2 May 2023 8:09 AM GMT
The Supreme Court on Tuesday dismissed the special petition filed by the Delhi Police challenging the bail granted by the Delhi High Court to student activists Devangana Kalita, Natasha Narwal and Asif Iqbal Tanha in the Delhi riots larger conspiracy case.Noting that that the accused have been enlarged on bail for nearly two years, the bench comprising Justice Sanjay Kishan Kaul and...
The Supreme Court on Tuesday dismissed the special petition filed by the Delhi Police challenging the bail granted by the Delhi High Court to student activists Devangana Kalita, Natasha Narwal and Asif Iqbal Tanha in the Delhi riots larger conspiracy case.
Noting that that the accused have been enlarged on bail for nearly two years, the bench comprising Justice Sanjay Kishan Kaul and Justice Ahsanuddin Amanullah noted in the order, "We find no reason to keep this matter alive".
The bench also clarified in the order that it has not gone into the correctness of the interpretation given by the Delhi High Court to the provisions of the Unlawful Activities (Prevention) Act while granting bail to the accused.
"We have not gone into the legal position with respect of the matter one way or the other", the bench stated.
Solicitor General of India Tushar Mehta, appearing for the Delhi Police, made a strong persuasion before the bench to specifically clarify that the High Court's order should not be treated as a precedent.

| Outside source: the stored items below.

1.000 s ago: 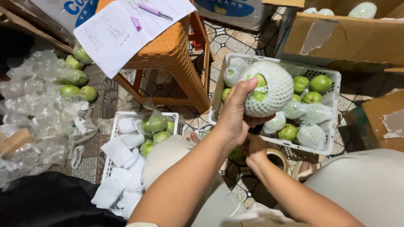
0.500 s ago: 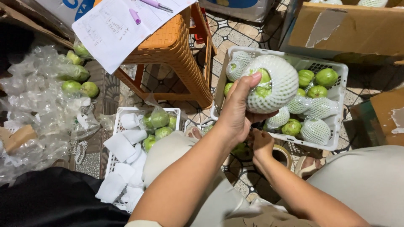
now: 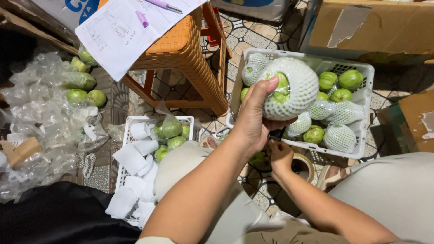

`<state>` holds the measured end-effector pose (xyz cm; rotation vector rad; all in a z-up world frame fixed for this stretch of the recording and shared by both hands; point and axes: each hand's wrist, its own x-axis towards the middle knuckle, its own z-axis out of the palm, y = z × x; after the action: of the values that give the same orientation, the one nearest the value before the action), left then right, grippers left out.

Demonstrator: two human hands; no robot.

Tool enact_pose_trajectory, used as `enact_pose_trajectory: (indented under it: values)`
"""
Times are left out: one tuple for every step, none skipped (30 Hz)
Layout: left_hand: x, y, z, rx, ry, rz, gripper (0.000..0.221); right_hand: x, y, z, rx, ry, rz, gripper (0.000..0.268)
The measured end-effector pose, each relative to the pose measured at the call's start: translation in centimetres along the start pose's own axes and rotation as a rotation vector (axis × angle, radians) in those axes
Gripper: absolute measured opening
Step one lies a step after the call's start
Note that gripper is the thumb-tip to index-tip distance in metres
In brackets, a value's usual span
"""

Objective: Manually wrapping guavas in protective foam sleeves and organizing them into a plastic crate for packaging.

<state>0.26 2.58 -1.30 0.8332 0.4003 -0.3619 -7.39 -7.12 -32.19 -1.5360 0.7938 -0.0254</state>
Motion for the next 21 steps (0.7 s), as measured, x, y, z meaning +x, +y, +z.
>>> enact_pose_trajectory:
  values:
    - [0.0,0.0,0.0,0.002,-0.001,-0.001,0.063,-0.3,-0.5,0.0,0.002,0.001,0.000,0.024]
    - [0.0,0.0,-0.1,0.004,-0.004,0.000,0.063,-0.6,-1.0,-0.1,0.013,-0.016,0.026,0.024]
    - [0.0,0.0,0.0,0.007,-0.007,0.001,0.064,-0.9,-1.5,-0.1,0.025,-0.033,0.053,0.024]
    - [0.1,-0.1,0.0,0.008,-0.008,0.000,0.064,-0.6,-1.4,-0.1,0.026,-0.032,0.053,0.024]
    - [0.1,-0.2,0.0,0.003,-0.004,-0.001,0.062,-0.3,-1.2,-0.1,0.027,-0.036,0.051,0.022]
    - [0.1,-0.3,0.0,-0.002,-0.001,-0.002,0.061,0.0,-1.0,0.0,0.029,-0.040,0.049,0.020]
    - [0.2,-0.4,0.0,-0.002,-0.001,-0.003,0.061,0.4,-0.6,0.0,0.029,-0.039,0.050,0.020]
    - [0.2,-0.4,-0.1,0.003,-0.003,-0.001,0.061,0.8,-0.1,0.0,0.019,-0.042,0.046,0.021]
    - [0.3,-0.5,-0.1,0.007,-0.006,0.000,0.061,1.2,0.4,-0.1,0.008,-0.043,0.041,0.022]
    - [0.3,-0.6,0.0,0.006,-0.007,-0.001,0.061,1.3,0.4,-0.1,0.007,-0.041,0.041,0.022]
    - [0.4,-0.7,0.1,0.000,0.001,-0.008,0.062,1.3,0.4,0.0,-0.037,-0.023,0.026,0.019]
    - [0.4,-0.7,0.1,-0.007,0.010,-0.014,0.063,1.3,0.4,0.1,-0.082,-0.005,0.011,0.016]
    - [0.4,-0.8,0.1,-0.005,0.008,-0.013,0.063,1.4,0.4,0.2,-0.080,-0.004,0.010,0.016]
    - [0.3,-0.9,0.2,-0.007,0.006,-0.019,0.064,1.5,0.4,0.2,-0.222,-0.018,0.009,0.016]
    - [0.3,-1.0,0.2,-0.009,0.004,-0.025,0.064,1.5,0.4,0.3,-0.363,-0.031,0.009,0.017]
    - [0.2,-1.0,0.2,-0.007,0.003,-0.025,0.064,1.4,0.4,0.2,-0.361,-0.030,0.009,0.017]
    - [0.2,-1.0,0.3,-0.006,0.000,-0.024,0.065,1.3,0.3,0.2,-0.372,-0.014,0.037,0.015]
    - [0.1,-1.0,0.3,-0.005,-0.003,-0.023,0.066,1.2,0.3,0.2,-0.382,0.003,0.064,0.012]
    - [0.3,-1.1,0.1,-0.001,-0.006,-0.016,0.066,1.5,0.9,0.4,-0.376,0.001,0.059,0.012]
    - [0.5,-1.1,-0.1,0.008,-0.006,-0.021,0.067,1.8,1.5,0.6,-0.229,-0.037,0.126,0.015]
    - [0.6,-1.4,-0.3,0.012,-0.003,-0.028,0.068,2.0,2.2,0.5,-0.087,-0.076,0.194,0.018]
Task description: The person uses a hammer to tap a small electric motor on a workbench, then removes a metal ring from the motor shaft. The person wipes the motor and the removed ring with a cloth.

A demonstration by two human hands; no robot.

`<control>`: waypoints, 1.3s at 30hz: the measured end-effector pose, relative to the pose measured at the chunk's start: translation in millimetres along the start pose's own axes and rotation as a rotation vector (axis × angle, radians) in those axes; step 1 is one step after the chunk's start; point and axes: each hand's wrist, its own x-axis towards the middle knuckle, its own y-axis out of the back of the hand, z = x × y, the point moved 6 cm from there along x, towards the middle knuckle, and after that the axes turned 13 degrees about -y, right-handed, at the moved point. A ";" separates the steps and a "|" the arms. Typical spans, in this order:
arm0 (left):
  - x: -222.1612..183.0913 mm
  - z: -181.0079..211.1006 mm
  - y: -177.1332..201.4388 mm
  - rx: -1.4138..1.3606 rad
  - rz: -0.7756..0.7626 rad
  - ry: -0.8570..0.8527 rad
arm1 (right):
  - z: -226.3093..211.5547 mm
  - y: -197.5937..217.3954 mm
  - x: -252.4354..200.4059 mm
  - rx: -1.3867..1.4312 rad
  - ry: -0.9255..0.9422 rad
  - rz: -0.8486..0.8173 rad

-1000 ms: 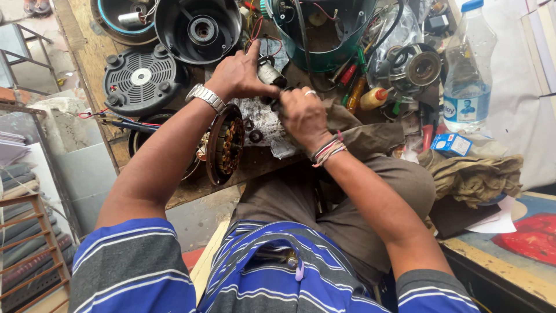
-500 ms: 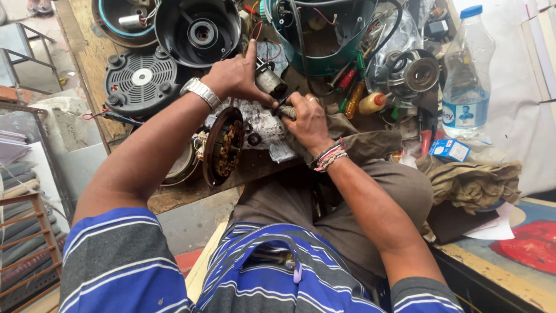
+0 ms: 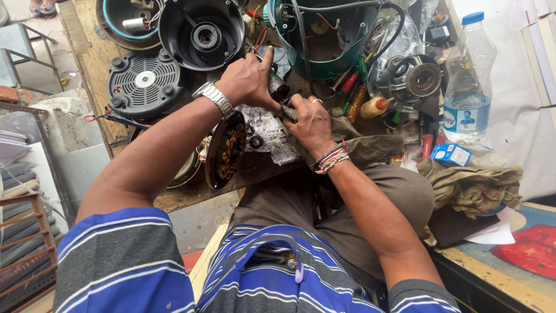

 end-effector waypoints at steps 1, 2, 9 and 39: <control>2.7 -2.1 -2.1 -0.003 -0.020 0.018 | -0.5 1.2 -0.6 -0.010 0.027 0.006; 4.4 -3.8 -4.7 -0.007 -0.042 0.037 | -1.7 2.2 -1.6 -0.019 0.053 0.012; 8.8 -11.3 -9.3 -0.029 -0.036 0.063 | -3.6 22.4 -5.0 -0.207 0.056 -0.098; 6.2 -39.4 -20.5 -0.150 0.130 0.057 | 51.7 -5.2 27.6 0.343 -0.489 -0.317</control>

Justice Kaul replied that the bench has already noted in the order that on June 18, 2021, while issuing notice in the Delhi Police's petition, the then bench had stated that the order should not be used as a precedent. However, the SG pleaded that the order should make a more clear and specific statement that to that effect.
Justice Kaul replied that the order already has observations to that effect. The order dictated by the bench is as follows :
"The impugned order is an extremely elaborate order on bail interpreting provisions of UAPA Act. In our view the only issue to be examined was if in the factual scenario, accused is to be granted bail or not. While issuing notice we observed that the impugned judgment shall not be treated as a precedent. The idea was to protect the State against the use of the judgment to enunciate the law in a bail matter. The accused have been enlarged on bail for 2 years.We find no reason to keep this matter alive. One of the co-accused filed application ....submitting that our observation was coming in way of seeking bail on parity. If the co-accused is entitled to a plea of parity, that is for him to make and for the court to consider...We have not gone into the legal position with respect of the matter one way or the other".

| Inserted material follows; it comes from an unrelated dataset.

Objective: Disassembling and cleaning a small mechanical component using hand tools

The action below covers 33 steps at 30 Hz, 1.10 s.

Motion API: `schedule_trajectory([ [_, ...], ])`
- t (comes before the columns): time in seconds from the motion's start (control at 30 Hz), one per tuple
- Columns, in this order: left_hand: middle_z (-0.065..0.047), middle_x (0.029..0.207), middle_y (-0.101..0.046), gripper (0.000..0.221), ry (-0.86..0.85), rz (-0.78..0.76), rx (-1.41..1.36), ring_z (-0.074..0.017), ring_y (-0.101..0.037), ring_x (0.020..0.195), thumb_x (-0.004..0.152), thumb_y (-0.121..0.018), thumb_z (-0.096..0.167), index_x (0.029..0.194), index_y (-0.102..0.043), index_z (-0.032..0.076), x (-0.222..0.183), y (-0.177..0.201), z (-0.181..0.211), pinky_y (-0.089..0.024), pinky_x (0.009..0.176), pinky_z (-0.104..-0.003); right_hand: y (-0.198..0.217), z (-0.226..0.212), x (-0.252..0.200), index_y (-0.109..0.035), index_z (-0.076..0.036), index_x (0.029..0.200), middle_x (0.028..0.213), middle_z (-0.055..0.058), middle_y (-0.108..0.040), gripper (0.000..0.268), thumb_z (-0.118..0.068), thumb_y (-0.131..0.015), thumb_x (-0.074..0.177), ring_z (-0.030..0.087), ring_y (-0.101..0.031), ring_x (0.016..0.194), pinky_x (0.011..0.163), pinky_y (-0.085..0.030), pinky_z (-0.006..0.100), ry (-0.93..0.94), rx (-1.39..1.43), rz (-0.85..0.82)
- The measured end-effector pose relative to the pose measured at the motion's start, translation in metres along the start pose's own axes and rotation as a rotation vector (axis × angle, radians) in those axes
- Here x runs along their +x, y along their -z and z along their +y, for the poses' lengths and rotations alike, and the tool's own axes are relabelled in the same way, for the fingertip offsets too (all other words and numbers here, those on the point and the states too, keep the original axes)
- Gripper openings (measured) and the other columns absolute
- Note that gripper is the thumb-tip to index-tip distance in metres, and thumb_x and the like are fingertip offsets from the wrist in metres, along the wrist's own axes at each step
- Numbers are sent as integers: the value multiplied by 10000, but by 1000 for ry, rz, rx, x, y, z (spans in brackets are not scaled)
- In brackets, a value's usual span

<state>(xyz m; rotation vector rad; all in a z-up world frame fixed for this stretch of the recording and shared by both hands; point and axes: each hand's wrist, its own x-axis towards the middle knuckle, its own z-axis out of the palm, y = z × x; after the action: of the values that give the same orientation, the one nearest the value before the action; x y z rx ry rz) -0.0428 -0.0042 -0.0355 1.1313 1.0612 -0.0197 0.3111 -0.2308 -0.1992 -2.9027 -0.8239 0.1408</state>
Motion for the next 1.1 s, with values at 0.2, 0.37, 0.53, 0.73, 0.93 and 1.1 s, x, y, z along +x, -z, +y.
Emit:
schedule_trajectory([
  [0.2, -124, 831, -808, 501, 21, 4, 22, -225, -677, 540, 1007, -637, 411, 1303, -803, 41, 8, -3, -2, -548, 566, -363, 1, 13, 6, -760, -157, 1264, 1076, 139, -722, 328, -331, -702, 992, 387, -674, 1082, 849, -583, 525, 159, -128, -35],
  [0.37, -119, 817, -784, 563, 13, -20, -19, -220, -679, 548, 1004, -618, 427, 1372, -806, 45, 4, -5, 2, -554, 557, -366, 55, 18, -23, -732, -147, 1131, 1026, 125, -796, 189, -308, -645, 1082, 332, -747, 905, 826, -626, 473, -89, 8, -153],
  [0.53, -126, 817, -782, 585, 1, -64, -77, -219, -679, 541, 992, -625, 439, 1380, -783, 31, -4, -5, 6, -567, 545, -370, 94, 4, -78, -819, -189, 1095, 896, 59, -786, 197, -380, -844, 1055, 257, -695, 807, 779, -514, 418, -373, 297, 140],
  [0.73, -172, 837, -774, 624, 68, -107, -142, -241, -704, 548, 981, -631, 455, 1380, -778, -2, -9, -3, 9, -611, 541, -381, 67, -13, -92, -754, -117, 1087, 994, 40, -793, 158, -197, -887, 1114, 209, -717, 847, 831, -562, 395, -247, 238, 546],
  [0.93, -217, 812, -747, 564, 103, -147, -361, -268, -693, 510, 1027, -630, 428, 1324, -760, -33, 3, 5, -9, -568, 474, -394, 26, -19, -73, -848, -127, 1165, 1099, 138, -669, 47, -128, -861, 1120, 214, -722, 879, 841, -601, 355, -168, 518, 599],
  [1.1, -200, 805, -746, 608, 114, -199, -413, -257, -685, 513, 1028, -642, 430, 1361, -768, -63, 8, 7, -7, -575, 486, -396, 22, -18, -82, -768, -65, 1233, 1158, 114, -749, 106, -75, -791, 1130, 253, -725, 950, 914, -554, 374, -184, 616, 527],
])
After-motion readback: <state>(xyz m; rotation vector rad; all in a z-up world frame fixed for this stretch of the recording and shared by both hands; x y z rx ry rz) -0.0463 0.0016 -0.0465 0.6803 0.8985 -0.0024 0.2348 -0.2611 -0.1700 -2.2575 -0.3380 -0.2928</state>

The SG stated that the last sentence in the order is capable of an interpretation that the Supreme Court has left the issue regarding correctness of the Delhi High Court's interpretation of UAPA open-ended.
"The last sentence that your lordship have not tested the correctness again opens it, which lordships never intended", SG said. Justice Kaul however repeated that the order is very clear and further clarifications are not necessary. Saying that the Delhi High Court's judgment virtually declared the UAPA to be unconstitutional, SG again advanced the request to specifically clarify that the HC order should not be treated as a precedent. Justice Kaul however stuck to the stand that the order takes care of the apprehension of the State; however, the judge added that he will check the order once again before uploading.
During the short hearing of the matter, Justice Kaul also expressed disapproval of length deliberations in bail orders. When the matter was taken, an adjournment request was made by a counsel appearing on behalf of the Delhi Police. However, the bench refused to grant adjournment, noting that the matter was adjourned on many earlier occasions. "We note that once again for the nth time a request for adjournment was made", the bench said. Later, the Solicitor General joined the proceedings.
In an earlier order passed in January this year, the bench had recorded its unhappiness at adjournment requests being made citing the unavailability of the Solicitor General.
The Delhi High Court in its judgments dated 15th June 2021 found that offences under the Unlawful Activities Prevention Act (UAPA) were prima facie not made out against student leaders Asif Iqbal Tanha, Natasha Narwal, and Devangana Kalita in the Delhi riots conspiracy case. Going by the allegations in the chargesheet, the accused were only leading protests, stated the division bench comprising Justices Siddharth Mridul and Anup Bhambhani. The High Court said that there was no specific or particularized allegations against the accused relating to terrorist activities.
The High Court in its judgment also interpreted UAPA provisions and held that "the right to protest is not outlawed and cannot be termed as a 'terrorist act' within the meaning of the UAPA". Observing that there was a degree of vagueness in Section 15 of the UAPA, which defines "terrorist acts", the bench observed that UAPA provisions should not be invoked to deal with ordinary law and order problems.
Noting that phrase 'terrorist act' has been defined in a very wide and detailed manner within S. 15, the HC bench opined that the the court must be "careful in employing the definitional words and phrases used in S. 15 in their absolute literal sense or use them lightly in a manner that would trivialise the extremely heinous offence of 'terrorist act', without understanding how terrorism is different even from conventional, heinous crime".
The High Court bench had also made strong observations that the State was using penal laws to suppress dissent.
"We are constrained to express, that it seems, that in its anxiety to suppress dissent, in the mind of the State, the line between the constitutionally guaranteed right to protest and terrorist activity seems to be getting somewhat blurred", the bench observing, while cautioning, "If this mindset gains traction, it would be a sad day for democracy."